The data —
○ ○ ○

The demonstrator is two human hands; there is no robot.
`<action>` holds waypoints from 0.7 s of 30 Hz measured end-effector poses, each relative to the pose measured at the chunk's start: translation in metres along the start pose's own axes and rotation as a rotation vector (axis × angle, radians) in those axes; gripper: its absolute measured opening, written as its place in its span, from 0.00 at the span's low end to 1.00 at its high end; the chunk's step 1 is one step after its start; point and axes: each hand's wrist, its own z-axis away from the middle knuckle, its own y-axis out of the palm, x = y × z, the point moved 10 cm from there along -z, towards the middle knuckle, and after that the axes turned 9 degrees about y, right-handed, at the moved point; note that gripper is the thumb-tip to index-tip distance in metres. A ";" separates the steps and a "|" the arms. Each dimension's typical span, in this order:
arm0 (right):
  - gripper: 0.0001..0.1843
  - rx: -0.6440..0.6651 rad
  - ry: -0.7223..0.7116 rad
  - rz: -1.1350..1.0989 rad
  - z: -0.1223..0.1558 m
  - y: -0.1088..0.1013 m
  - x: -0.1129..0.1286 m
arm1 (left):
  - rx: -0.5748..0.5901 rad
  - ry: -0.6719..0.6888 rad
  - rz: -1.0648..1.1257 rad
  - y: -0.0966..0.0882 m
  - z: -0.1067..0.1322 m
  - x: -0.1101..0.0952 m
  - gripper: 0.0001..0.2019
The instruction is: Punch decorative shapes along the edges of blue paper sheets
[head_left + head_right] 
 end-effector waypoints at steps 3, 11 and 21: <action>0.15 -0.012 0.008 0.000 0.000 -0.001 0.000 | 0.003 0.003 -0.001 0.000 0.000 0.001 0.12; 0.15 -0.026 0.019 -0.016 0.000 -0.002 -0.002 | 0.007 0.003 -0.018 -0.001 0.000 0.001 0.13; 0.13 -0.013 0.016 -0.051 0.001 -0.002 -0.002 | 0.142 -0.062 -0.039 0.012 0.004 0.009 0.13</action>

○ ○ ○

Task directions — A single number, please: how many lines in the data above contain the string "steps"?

Exercise output — 2